Sabryr / Databases-on-SAGA

Setup databases centrally
MIT License
0 stars 1 forks source link

Suggestions reference genomes #3

Open MonicaSolbakken opened 3 years ago

MonicaSolbakken commented 3 years ago

May I suggest the following genomes which often are used as outgroups or as supplemental information in various biological analyses:

Genomes are available either at GenomeArk or ensembl.org

Model species: Drosophila melanogaster Mouse Mus musculus Human Homo sapiens Rat Rattus norvegicus S. cerevisiae Saccharomyces cerevisiae Zebrafish Danio rerio Chicken Gallus gallus Tropical clawed frog Xenopus tropicalis C. elegans Caenorhabditis elegans

Evolutionary outgroups: Coelacanth Latimeria chalumnae Elephant shark Callorhinchus milii Hagfish Eptatretus burgeri Spotted gar Lepisosteus oculatus Northern pike Esox lucius Lamprey Petromyzon marinus Atlantic cod Gadus morhua

Possible representatives for each of the major vertebrate lineages: Lineage Species name Common name Order Amphibian Bufo bufo common toad Anura Amphibian Geotrypetes seraphini Gaboon caecilian Gymnophiona Birds Aquila chrysaetos chrysaetos european golden eagle Accipitriformes Birds Sterna hirundo common tern Charadriiformes Cartilaginous Scyliorhinus canicula lesser-spotted catshark Carcharhiniformes Cartilaginous Pristis pectinata smalltooth sawfish Pristiformes Cartilaginous Amblyraja radiata Thorny skate Rajiformes Fish Pygocentrus nattereri Red-bellied piranha Characiformes Fish Antennarius maculatus warty frogfish Lophiiformes Mammal Pipistrellus pipistrellus common popistrelle Chiroptera Mammal Tachyglossus aculeatus short-beaked ehidna Monotremata Mammal Sciurus carolinensis grey squirrel Rodentia Reptile Thamnophis elegans Western terrestrial garter snake Squamata Reptile Gopherus evgoodei Goode's thornscrub tortoise Testudines

All the best, Monica Solbakken

Sabryr commented 3 years ago

Thank you for the information.
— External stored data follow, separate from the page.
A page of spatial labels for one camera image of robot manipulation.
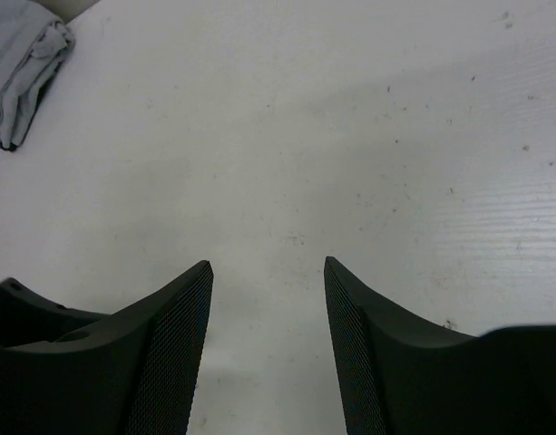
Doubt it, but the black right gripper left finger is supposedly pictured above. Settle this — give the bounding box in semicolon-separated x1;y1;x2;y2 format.
0;261;213;434

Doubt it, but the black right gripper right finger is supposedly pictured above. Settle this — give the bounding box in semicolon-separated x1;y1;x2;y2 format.
324;257;556;434

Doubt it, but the folded grey tank top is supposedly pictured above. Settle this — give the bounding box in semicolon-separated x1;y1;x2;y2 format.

This project is not just to mirror the genomes but to set it up in an a consistent way (with indices etc). We shall include those but I need some more details. I understand this will be too much work, but try to provide as much information you can if not all (you may ask your colleagues to contribute to this issue as well).

If you have access to saga can you please go to the following location (where we have started including references):

/cluster/shared/databases/references/ Then check if the genome you suggest is present. If yes, please check we have setup what you need.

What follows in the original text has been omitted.